| Task prompt |
Give the entries again exactly. Skip the pictures.

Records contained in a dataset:
• • • • • • •
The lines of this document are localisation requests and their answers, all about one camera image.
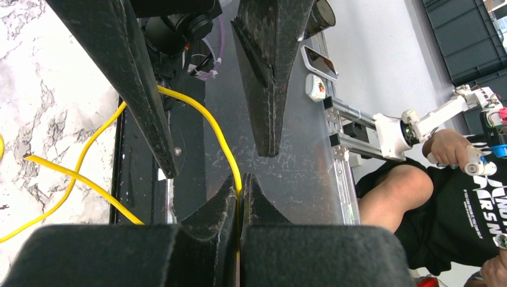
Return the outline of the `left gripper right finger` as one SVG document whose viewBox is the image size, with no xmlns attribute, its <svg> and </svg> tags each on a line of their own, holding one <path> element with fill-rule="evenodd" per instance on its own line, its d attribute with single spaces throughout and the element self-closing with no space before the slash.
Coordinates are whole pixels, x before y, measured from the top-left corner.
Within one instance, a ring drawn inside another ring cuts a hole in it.
<svg viewBox="0 0 507 287">
<path fill-rule="evenodd" d="M 243 176 L 241 286 L 413 286 L 405 251 L 389 231 L 302 225 L 286 218 L 252 173 Z"/>
</svg>

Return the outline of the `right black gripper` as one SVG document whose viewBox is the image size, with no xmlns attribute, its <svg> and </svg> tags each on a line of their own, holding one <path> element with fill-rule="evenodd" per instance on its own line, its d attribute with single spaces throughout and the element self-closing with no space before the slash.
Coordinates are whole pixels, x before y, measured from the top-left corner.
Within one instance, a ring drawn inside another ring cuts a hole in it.
<svg viewBox="0 0 507 287">
<path fill-rule="evenodd" d="M 146 46 L 153 53 L 180 55 L 212 31 L 213 20 L 222 14 L 220 2 L 55 0 L 48 4 L 125 101 L 165 176 L 176 176 L 175 146 Z M 279 153 L 289 79 L 313 4 L 240 1 L 231 21 L 261 157 Z"/>
</svg>

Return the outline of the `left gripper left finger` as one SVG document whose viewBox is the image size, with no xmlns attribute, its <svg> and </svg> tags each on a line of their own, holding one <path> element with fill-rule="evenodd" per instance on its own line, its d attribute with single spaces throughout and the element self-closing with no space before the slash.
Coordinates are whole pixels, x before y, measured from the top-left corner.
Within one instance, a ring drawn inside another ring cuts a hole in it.
<svg viewBox="0 0 507 287">
<path fill-rule="evenodd" d="M 178 224 L 52 225 L 34 232 L 4 286 L 228 286 L 234 179 Z"/>
</svg>
• • • • • • •
| Result |
The lines of this document are localisation requests and their answers, all about one camera image.
Return the outline of the `left gripper right finger` as one SVG document whose viewBox is the image size, with no xmlns attribute, its <svg> and </svg> tags each on a line of their own, holding one <path> element with fill-rule="evenodd" per instance on its own line, its d attribute with single spaces throughout and the element self-closing with no space before the slash.
Coordinates are whole pixels, x before y, measured from the top-left corner.
Within one instance, a ring drawn inside another ring cuts a hole in it.
<svg viewBox="0 0 507 287">
<path fill-rule="evenodd" d="M 243 176 L 241 286 L 413 286 L 405 251 L 389 231 L 302 225 L 286 218 L 252 173 Z"/>
</svg>

Return the outline of the `right black gripper` as one SVG document whose viewBox is the image size, with no xmlns attribute, its <svg> and </svg> tags each on a line of their own, holding one <path> element with fill-rule="evenodd" per instance on its own line, its d attribute with single spaces throughout and the element self-closing with no space before the slash.
Coordinates are whole pixels, x before y, measured from the top-left corner.
Within one instance, a ring drawn inside another ring cuts a hole in it.
<svg viewBox="0 0 507 287">
<path fill-rule="evenodd" d="M 146 46 L 153 53 L 180 55 L 212 31 L 213 20 L 222 14 L 220 2 L 55 0 L 48 4 L 125 101 L 165 176 L 176 176 L 175 146 Z M 279 153 L 289 79 L 313 4 L 240 1 L 231 21 L 261 157 Z"/>
</svg>

Return the outline of the `left gripper left finger` as one SVG document whose viewBox is the image size, with no xmlns attribute, its <svg> and </svg> tags each on a line of their own, holding one <path> element with fill-rule="evenodd" per instance on its own line, its d attribute with single spaces throughout and the element self-closing with no space before the slash.
Coordinates are whole pixels, x before y, measured from the top-left corner.
Within one instance, a ring drawn inside another ring cuts a hole in it.
<svg viewBox="0 0 507 287">
<path fill-rule="evenodd" d="M 178 224 L 52 225 L 34 232 L 4 286 L 228 286 L 234 179 Z"/>
</svg>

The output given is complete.